* Texto por Luiz Américo Camargo, crítico gastronômico e autor do livro Pão Nosso
Quando o assunto é comida, nem sempre o tradicional e o popular andam lado a lado. Grosso modo, o primeiro remete à história, a uma identidade; o segundo representa aquilo que é consumido de fato. Recorro a uma conversa de tempos atrás com o chef espanhol Andoni Luís Aduriz.
O ponto dele era o seguinte: Se perguntarem aos habitantes do País Basco quais os pratos e os produtos que mais bem simbolizam sua região eles se lembrarão, provavelmente, de txipirones (as lulinhas), merluza com salsa verde e chuleta grelhada. Entretanto, se indagarem a esses mesmos habitantes sobre o que eles comem diariamente, eles dirão: arroz, macarrão e frango. Um gosto globalizado.
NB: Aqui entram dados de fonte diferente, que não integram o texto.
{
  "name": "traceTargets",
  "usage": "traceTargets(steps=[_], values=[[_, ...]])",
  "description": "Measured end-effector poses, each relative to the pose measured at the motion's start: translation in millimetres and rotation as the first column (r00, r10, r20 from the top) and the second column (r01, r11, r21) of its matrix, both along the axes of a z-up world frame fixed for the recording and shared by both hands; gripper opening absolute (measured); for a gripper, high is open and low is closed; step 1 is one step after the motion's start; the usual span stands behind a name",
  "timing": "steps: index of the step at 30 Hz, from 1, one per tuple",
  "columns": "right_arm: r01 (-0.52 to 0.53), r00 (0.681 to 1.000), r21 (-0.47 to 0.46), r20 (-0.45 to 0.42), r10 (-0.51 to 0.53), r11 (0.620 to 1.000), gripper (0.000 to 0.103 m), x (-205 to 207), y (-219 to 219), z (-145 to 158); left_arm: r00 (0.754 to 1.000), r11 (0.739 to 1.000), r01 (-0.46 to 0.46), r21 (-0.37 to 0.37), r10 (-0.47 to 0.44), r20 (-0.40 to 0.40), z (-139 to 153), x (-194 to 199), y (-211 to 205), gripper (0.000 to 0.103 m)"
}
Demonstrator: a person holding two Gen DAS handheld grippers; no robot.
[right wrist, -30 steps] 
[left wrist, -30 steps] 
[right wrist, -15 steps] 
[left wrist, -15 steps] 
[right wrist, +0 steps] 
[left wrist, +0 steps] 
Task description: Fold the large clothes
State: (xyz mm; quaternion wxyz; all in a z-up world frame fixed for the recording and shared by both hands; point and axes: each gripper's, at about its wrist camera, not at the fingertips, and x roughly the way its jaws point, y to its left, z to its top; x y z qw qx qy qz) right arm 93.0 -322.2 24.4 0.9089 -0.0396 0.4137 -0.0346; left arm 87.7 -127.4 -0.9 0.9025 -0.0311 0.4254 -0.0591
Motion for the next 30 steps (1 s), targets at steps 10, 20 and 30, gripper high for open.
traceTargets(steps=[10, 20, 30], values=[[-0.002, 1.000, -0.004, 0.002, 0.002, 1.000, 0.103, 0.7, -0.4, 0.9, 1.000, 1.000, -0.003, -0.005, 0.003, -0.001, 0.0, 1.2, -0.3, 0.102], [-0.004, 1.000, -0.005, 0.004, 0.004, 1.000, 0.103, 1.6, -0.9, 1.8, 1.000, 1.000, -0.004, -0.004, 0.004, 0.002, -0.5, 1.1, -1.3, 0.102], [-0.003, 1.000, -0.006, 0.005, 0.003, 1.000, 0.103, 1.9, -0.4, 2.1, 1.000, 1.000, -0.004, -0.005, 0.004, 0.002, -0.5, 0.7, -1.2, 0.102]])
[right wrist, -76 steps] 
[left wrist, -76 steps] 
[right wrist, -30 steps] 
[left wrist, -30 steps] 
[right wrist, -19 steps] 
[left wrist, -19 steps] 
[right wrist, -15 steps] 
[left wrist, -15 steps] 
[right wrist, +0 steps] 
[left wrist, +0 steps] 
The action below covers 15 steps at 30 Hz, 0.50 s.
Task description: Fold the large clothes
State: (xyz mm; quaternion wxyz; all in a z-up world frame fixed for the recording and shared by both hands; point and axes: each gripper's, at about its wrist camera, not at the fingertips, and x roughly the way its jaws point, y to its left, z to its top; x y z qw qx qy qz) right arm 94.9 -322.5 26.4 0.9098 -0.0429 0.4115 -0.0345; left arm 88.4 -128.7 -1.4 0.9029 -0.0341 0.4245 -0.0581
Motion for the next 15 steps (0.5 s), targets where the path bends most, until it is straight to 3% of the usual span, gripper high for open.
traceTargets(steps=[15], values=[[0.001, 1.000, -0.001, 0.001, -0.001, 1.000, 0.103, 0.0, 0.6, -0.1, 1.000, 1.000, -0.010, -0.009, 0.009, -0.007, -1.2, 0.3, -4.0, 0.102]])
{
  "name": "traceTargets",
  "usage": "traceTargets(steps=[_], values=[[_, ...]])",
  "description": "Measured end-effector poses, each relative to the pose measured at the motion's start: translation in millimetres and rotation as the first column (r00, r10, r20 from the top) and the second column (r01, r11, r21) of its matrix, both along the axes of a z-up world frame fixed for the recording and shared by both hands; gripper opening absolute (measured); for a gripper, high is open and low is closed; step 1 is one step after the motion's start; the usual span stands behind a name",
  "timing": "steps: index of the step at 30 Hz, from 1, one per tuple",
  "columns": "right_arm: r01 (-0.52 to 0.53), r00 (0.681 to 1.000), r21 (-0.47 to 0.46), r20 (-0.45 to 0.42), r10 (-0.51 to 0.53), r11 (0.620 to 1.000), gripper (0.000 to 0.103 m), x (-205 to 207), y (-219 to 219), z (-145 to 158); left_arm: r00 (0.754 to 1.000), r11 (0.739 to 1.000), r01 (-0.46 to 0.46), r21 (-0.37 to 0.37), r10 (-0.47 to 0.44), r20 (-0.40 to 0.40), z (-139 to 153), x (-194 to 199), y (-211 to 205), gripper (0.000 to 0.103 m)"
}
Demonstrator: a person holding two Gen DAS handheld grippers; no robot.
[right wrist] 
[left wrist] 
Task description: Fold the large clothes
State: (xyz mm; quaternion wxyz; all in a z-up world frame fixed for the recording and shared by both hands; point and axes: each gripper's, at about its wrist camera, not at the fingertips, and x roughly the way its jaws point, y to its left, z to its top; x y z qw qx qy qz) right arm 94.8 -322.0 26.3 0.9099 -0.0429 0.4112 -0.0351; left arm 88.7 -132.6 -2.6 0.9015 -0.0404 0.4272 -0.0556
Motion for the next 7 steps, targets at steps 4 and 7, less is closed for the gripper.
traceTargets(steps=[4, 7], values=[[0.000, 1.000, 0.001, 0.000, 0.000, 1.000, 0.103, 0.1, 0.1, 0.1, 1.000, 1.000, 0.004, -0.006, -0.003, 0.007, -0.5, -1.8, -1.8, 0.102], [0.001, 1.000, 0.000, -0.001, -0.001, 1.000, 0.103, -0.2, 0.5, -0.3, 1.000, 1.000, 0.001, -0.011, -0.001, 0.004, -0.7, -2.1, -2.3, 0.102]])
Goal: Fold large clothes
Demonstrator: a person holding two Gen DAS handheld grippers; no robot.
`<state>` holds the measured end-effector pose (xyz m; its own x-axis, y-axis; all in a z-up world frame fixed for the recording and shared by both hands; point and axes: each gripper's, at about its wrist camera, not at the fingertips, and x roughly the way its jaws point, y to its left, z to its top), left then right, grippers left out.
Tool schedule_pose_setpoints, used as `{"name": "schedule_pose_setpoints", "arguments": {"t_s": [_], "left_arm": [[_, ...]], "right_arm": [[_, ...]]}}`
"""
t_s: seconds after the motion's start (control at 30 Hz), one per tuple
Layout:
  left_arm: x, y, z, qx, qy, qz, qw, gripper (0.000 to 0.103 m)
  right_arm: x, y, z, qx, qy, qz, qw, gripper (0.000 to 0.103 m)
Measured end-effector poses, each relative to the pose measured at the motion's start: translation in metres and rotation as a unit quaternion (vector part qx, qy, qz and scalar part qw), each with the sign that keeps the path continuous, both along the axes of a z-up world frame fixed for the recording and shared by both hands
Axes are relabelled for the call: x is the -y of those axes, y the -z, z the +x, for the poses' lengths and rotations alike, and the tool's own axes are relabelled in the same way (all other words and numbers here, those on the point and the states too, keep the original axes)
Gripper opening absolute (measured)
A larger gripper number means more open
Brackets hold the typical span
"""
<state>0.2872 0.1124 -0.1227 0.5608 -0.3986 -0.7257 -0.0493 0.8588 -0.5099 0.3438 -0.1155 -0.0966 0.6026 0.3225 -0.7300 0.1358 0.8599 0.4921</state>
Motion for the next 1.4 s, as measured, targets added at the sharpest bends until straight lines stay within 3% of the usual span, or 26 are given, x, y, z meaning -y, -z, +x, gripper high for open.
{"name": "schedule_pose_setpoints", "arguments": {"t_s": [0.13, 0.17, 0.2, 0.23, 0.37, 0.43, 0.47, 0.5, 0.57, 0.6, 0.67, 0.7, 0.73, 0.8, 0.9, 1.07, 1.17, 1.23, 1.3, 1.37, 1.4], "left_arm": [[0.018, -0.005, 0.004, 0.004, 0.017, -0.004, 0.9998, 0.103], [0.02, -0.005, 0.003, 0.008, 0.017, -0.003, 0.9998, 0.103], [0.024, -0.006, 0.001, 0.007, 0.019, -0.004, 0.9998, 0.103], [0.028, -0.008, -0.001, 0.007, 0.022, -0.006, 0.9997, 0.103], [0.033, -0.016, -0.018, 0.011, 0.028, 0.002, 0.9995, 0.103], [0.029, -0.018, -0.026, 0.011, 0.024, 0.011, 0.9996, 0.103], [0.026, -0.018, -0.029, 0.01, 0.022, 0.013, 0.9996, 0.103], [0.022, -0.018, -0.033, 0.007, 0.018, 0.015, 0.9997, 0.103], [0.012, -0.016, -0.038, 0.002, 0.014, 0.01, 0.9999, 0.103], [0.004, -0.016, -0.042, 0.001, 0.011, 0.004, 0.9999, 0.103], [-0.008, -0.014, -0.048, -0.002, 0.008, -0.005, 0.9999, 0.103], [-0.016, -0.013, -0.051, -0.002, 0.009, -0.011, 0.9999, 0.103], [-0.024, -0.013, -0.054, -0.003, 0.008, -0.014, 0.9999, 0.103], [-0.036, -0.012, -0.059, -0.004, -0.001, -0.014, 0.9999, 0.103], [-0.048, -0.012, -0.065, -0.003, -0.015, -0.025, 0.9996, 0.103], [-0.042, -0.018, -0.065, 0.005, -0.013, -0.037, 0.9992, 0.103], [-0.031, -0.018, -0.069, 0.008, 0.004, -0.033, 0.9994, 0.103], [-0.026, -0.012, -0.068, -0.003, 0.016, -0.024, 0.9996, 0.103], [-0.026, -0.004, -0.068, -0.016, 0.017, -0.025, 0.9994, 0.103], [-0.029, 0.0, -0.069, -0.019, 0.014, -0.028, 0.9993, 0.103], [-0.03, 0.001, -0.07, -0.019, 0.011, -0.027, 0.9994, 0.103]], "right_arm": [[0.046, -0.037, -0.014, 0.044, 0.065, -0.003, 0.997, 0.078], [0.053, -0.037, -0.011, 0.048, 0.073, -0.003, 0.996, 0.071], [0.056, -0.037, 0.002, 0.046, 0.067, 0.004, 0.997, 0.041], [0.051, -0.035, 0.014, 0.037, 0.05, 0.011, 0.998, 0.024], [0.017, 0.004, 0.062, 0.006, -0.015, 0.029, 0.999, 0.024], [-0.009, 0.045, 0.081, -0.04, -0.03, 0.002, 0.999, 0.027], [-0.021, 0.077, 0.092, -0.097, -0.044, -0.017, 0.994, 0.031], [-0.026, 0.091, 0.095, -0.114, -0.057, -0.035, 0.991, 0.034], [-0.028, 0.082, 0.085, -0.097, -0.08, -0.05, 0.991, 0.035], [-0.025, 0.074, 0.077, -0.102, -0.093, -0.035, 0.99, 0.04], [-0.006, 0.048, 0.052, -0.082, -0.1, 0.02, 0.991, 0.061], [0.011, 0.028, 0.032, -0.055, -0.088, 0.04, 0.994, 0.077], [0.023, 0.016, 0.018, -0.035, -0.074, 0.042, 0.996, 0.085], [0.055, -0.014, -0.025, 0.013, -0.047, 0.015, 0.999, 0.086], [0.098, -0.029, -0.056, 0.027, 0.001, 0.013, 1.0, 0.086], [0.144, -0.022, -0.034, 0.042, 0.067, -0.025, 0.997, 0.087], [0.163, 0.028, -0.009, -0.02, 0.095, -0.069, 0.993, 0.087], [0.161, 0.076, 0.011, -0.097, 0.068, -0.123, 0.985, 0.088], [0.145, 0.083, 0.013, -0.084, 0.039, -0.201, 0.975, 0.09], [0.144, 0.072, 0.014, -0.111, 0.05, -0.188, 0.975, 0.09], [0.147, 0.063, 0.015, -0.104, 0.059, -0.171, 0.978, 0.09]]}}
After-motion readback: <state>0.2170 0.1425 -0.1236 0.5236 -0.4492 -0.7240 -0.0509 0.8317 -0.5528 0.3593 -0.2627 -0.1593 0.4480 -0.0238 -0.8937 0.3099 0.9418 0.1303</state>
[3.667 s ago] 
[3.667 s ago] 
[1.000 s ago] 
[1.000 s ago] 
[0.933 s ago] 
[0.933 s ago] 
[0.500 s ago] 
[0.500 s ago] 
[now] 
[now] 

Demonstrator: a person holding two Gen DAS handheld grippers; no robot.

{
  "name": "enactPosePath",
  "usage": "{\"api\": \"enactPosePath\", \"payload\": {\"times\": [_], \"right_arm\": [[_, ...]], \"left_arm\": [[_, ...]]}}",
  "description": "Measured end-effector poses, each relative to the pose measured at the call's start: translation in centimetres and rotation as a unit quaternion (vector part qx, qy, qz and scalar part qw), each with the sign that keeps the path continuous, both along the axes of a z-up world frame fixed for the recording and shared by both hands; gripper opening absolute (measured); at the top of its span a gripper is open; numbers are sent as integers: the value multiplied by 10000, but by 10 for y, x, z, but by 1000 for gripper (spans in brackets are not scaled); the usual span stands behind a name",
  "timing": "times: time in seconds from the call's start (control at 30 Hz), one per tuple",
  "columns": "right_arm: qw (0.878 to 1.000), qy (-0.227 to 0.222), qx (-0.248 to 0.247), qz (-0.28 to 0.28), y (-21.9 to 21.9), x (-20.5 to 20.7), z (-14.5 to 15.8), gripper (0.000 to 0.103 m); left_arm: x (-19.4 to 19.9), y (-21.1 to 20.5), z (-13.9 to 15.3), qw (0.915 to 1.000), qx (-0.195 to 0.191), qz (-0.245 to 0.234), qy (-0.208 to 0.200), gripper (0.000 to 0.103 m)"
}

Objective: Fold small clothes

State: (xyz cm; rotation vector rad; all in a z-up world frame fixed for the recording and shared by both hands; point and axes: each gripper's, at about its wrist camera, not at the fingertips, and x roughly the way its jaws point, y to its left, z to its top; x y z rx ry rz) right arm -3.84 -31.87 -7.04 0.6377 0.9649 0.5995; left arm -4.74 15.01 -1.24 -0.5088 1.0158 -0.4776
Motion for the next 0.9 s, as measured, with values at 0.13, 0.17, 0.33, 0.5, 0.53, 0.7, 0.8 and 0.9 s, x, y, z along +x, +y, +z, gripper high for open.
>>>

O raciocínio poderia se aplicar a qualquer país. E não significa que tenhamos nos tornado incoerentes. Demonstra, quem sabe, que a tradição, embora bem consolidada no ideário coletivo, não coincide necessariamente com a dieta do cotidiano, das famílias, como era no passado.
Já o gosto popular é algo que muda conforme as modas, as conveniências e a situação econômica e que incorpora a todo instante novos elementos. Como conciliar as duas vertentes? Não vejo um caminho teórico, de gabinete, de tombamentos legais. Enxergo uma alternativa na cozinha de casa e na mesa do restaurante. É comendo que preservamos receitas. É dentro da panela que unimos passado, presente e futuro.
Nessa linha, achei bastante interessante o lançamento do livro Les 100 Plats Préférés des Français (ainda sem tradução por aqui), da jornalista Leslie Gogois. Ela se baseou em pesquisas realizadas em toda a França para selecionar uma centena de favoritos nacionais: 50 pratos salgados e 50 doces, com receitas e curiosidades históricas e culturais.
O top 10, por exemplo, é bem clássico. Pela ordem, temos magret de canard, moules-frites, couscous, blanquette de veau, côte de boeuf, gigot d’agneau, steak-frites, boeuf bourguignon, raclette, tomates farcies. Já quando entramos nos 50, a lista abarca lasanha, tagliatelle à carbonara, paella, chilli com carne. E aí voltamos a perguntar: o que é tradicional? O que é popular?